The task: Apart from the pictures, every line below is to be set down exactly.

Dataset excerpt:
§

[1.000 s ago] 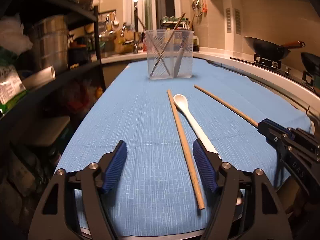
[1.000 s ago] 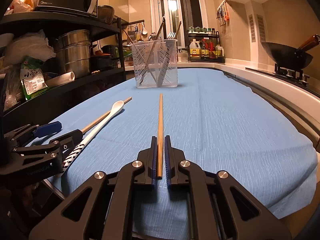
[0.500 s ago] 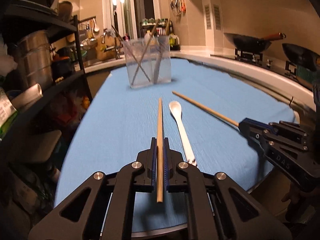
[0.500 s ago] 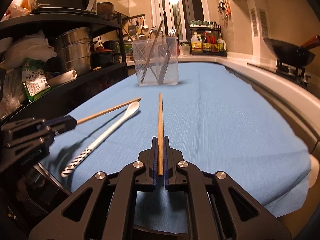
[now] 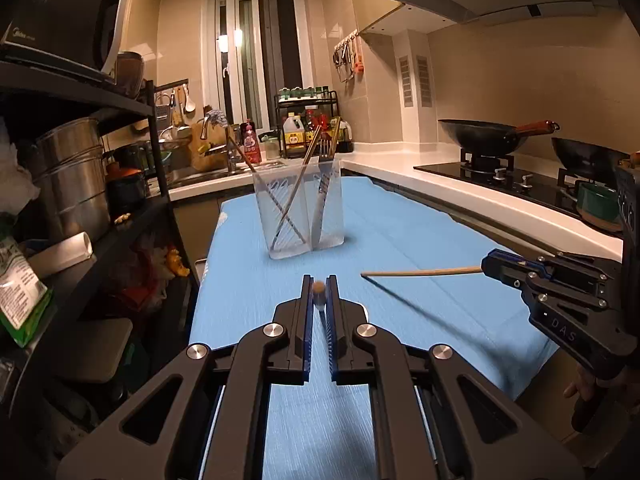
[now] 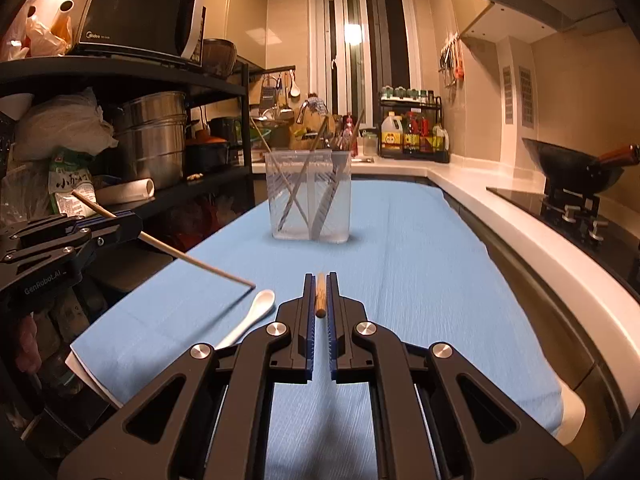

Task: Organize utensils
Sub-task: 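Lift both chopsticks and carry them toward the clear container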

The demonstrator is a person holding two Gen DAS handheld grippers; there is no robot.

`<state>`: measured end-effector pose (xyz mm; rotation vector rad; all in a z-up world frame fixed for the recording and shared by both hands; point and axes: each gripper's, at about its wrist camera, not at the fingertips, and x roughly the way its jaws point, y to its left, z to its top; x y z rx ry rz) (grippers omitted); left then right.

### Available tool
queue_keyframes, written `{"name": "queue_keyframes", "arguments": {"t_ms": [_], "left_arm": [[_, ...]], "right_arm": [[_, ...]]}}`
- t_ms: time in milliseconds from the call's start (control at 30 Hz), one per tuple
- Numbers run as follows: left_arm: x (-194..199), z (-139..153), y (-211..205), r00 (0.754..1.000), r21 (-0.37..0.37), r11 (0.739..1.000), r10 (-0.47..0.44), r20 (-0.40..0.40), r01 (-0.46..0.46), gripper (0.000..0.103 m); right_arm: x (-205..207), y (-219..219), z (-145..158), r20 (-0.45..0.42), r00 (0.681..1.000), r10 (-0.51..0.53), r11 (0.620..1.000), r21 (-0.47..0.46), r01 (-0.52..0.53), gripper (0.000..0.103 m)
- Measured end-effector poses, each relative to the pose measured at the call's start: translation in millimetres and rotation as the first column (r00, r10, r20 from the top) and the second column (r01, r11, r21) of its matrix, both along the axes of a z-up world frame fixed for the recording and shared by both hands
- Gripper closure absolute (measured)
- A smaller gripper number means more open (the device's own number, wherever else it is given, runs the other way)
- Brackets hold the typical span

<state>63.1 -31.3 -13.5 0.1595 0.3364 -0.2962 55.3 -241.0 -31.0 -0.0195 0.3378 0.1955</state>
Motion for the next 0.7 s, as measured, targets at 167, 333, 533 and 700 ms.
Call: {"name": "queue_keyframes", "arguments": {"t_ms": [167, 333, 533, 700], "left_arm": [[6.0, 21.4, -0.5, 0.998, 0.023, 0.999, -0.03, 0.053, 0.029, 0.097], [25.0, 41.0, 3.1, 0.998, -0.007, 0.999, -0.044, 0.04, 0.045, 0.097], [58.1, 59.9, 14.6, 0.999, -0.06, 0.998, -0.019, -0.035, 0.017, 0.097], [88.9, 87.2, 19.0, 0.997, -0.04, 0.999, -0.006, -0.079, 0.002, 0.097]], "right_arm": [[13.1, 4.1, 22.8, 0.028, 1.0, 0.01, 1.0, -0.004, -0.01, 0.097], [37.4, 6.2, 47.4, 0.03, 0.999, 0.012, 1.0, 0.015, -0.012, 0.097], [66.1, 11.2, 79.7, 0.02, 1.0, 0.016, 1.0, -0.012, -0.016, 0.097], [93.8, 9.4, 110.0, -0.006, 1.0, 0.012, 1.0, -0.016, -0.012, 0.097]]}}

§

Finished task:
[1.000 s ago] 
[1.000 s ago] 
[0.500 s ago] 
[0.500 s ago] 
[now] 
[now] 

Task: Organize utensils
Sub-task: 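Lift both chopsticks and carry them toward the clear container
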
The demonstrator is a person holding two Gen DAS handheld grippers; there is no robot.

`<state>`: measured end-effector pose (xyz mm; rotation vector rad; all in a z-up world frame fixed for the recording and shared by both hands; point and axes: each gripper's, at about its wrist camera, not at the fingertips, and x roughly the way its jaws point, y to its left, z to its top; x y z rx ry rz) (grippers omitted); left then right.

### Available tool
queue_keyframes, written `{"name": "queue_keyframes", "arguments": {"t_ms": [_], "left_arm": [[_, ...]], "right_arm": [[_, ...]]}}`
- t_ms: time in milliseconds from the call's start (control at 30 Hz), one per tuple
- Numbers run as follows: left_arm: x (-194..199), z (-139..153), y (-211..205), r00 (0.754..1.000), r21 (-0.37..0.37), r11 (0.739..1.000), r10 (-0.47..0.44), r20 (-0.40..0.40), r01 (-0.46..0.46), gripper (0.000..0.103 m); right_arm: x (-205..207), y (-219..219), z (-145..158), r20 (-0.45..0.42), r00 (0.681..1.000), r10 (-0.51..0.53), r11 (0.620..1.000), r21 (-0.47..0.46), r01 (-0.52..0.53), gripper (0.000..0.103 m)
- Measured end-effector poses, each relative to the pose measured at the call's start: translation in millimetres and rotation as the first column (r00, r10, r20 from the top) and the second column (r01, r11, r21) of its matrix, both along the axes of a z-up world frame fixed for the recording and shared by both hands
- Gripper closure absolute (measured)
- A smaller gripper number means more open (the device's own number, wherever else it is given, runs the other way)
- Brackets hold the typical span

<state>63.1 -31.3 -13.5 0.1595 0.3364 -0.2962 55.3 -241.0 -31.0 -0.0195 0.3378 0.1955</state>
Motion for the next 0.7 s, as measured, targets at 167, 333, 533 and 700 ms.
Call: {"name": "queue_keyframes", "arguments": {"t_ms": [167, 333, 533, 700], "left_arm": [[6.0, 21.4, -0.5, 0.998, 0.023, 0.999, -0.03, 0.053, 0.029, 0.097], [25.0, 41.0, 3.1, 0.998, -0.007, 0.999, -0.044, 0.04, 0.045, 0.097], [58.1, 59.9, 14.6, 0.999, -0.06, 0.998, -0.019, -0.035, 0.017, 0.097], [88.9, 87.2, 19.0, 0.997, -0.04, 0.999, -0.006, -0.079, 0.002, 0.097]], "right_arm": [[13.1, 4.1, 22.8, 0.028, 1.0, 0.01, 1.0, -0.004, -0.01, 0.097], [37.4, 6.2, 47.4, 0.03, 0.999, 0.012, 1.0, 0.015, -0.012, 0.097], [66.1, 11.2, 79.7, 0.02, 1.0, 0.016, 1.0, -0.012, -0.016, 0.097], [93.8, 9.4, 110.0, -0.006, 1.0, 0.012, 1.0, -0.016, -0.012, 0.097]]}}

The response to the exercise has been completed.